From the entries provided below, copy each line that contains the word "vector".

Exercise inputs –
============

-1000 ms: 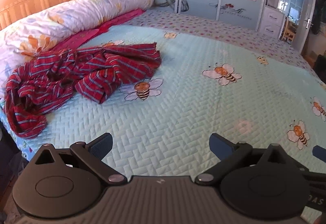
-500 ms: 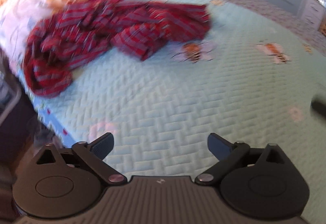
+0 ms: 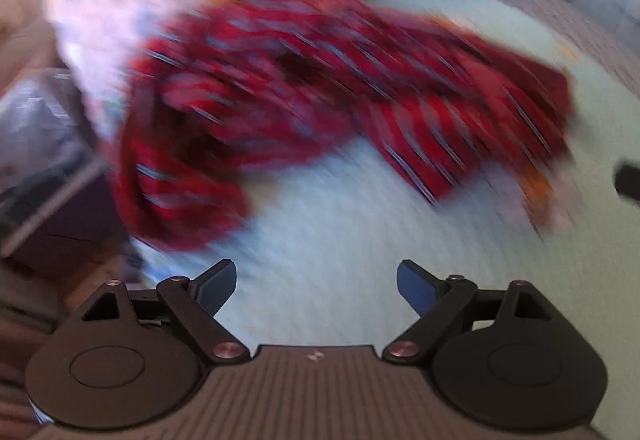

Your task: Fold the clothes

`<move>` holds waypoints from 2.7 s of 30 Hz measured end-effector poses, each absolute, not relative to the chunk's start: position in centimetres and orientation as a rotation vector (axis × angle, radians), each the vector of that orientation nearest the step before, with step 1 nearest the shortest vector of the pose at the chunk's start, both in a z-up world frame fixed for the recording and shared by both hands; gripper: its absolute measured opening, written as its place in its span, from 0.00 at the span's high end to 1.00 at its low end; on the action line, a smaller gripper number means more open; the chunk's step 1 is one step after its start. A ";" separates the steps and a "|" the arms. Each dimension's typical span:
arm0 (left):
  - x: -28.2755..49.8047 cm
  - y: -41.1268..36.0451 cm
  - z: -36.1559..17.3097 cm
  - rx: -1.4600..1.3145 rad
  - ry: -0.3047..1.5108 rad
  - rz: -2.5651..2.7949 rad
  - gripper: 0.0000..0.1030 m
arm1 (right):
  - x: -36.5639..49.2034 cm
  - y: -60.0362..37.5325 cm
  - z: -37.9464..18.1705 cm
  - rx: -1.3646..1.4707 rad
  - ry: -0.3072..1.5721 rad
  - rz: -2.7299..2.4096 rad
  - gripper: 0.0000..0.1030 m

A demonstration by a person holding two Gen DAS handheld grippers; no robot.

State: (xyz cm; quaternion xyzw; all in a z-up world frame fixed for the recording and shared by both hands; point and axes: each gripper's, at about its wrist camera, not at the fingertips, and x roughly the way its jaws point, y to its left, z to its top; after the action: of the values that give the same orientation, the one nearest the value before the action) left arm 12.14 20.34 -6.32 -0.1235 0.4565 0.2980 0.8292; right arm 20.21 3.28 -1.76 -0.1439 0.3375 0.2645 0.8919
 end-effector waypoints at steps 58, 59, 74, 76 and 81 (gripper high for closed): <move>10.7 17.2 -12.1 -0.270 1.048 0.630 0.11 | 17.9 -4.7 -6.0 -0.253 0.532 0.328 0.90; 10.6 16.6 -11.8 -0.261 1.041 0.617 0.11 | 16.9 -6.5 -5.7 -0.251 0.528 0.295 0.90; 7.4 1.1 -7.7 -0.043 0.908 0.103 0.11 | 4.7 -29.5 -6.5 -0.205 0.637 -0.164 0.89; 7.0 1.0 -6.9 -0.085 0.881 0.076 0.11 | 4.6 -31.0 -8.1 -0.161 0.675 -0.180 0.89; 8.2 6.0 -7.7 -0.389 0.970 0.113 0.11 | 4.8 -31.1 -11.2 -0.020 0.724 -0.127 0.88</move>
State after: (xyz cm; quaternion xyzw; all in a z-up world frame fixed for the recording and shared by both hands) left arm 8.15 6.04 -7.68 -0.1855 0.4629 0.0542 0.8651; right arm 4.82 -31.08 -11.23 -0.0099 0.3539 -0.0623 0.9332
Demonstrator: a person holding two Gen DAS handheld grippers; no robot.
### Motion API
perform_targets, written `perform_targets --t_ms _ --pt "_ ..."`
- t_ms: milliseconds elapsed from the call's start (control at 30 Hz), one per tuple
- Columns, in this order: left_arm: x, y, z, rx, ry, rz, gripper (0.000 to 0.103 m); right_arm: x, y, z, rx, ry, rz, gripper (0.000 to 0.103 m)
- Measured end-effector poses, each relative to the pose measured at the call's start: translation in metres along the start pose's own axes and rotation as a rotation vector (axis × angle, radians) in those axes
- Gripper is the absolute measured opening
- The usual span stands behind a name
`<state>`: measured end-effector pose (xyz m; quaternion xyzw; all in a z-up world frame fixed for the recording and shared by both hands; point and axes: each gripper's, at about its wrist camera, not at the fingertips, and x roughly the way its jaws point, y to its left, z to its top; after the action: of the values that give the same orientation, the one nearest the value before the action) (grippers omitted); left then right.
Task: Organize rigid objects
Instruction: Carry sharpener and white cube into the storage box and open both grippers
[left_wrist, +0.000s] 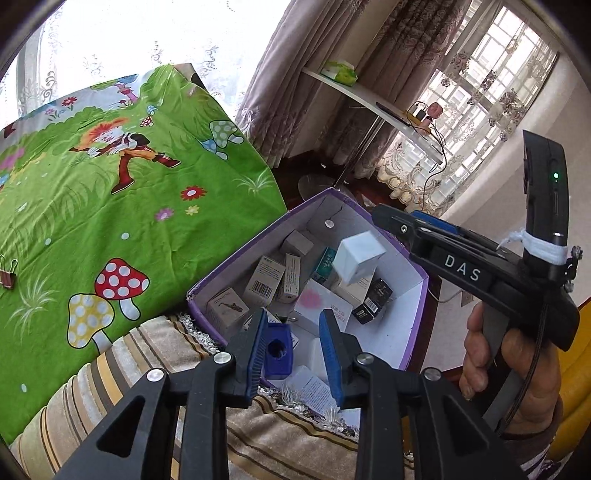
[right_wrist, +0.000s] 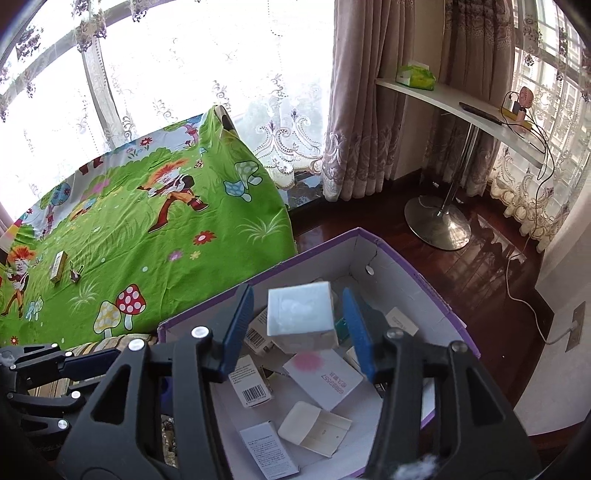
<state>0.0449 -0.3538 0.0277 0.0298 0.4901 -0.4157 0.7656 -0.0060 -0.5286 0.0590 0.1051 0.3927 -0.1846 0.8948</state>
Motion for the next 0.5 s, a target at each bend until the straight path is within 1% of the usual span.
perform_targets --t_ms 33,67,500 --pt "0.000 0.000 0.000 0.000 -0.002 0.002 0.031 -0.001 -0.001 0.000 0.001 -0.004 -0.003 0.068" --pt "-0.001 0.000 0.000 0.000 -0.005 0.004 0.031 -0.002 0.000 0.000 0.000 -0.005 -0.004 0.068" --pt "-0.008 0.010 0.000 -0.028 -0.022 0.009 0.031 -0.003 0.010 0.001 -0.022 0.001 0.006 0.072"
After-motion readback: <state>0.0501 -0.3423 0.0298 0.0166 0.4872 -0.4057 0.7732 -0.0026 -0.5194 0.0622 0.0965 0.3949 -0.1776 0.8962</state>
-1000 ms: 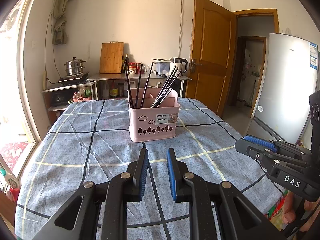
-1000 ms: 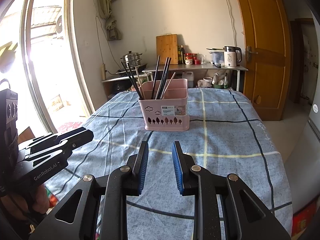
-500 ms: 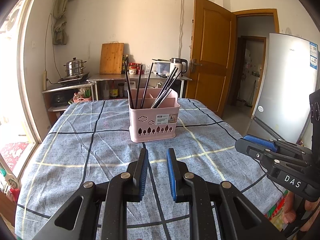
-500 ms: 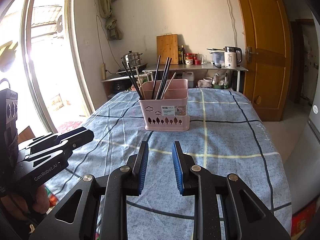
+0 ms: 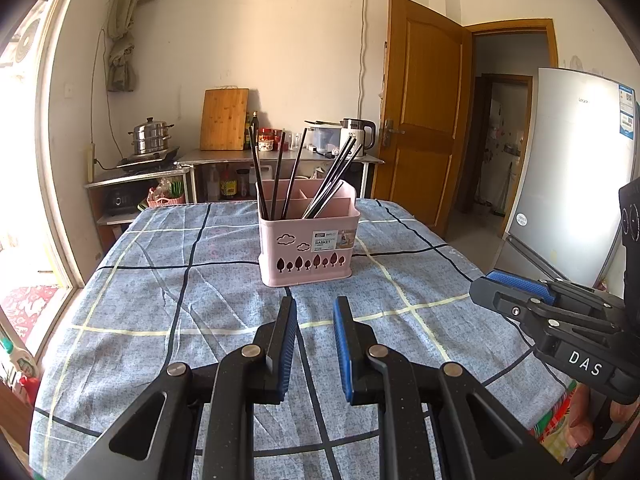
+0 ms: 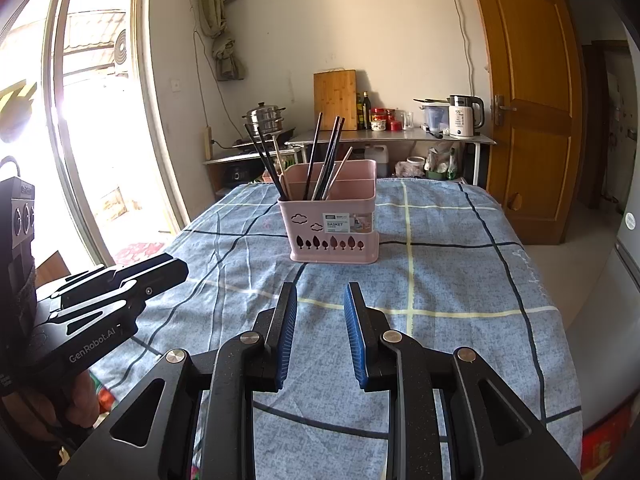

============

Task response –
`<move>` holds waypoints from 2.7 s of 30 Hz measured end-effector poses, each absolute, not relative to the chunk's start: position in centimetres and orientation as a rotation vector (axis × angle, radians), each the vector of that orientation nearest the step before, with step 1 nearest the shortest vector of the pose at the chunk's start, both in a z-up world frame fixed for the recording and shared by both hands; gripper: its absolute measured opening, written as its place in its span, from 0.00 at the span's high end to 1.00 at its low end; on the action line, a smaller gripper number means more open; the chunk's step 1 is one step after its start. A ";" separates the steps and a "|" the arms. Each dimension's typical span:
- Measured end-effector poses, each relative to the pose measured at the call's start: translation in metres along the start pose's own axes and rotation as a rotation vector (axis × angle, radians) in those axes

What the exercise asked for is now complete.